§ **EXERCISE DETAILS**
Return the lines exactly as they stand, from the first of the material through the line containing "If you could".

§ **AVAILABLE RECORDS**
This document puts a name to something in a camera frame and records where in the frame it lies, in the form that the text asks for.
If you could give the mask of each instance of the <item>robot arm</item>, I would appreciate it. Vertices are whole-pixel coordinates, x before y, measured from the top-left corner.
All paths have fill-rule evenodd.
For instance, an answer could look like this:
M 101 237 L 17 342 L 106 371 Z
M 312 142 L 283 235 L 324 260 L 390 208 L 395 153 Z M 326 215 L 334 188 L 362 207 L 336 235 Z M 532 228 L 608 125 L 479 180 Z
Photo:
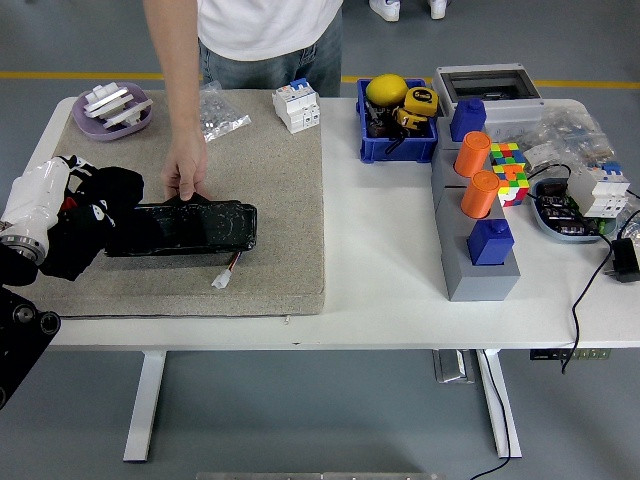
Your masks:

§ **ANSWER TO THIS TASK**
This document puts a name to something in a camera frame and records where in the frame it lies, in the form that the text asks for.
If you could give the mask of each instance of the <item>robot arm</item>, I would appreciate it. Vertices are whole-pixel coordinates, x before y, measured from the top-left corner.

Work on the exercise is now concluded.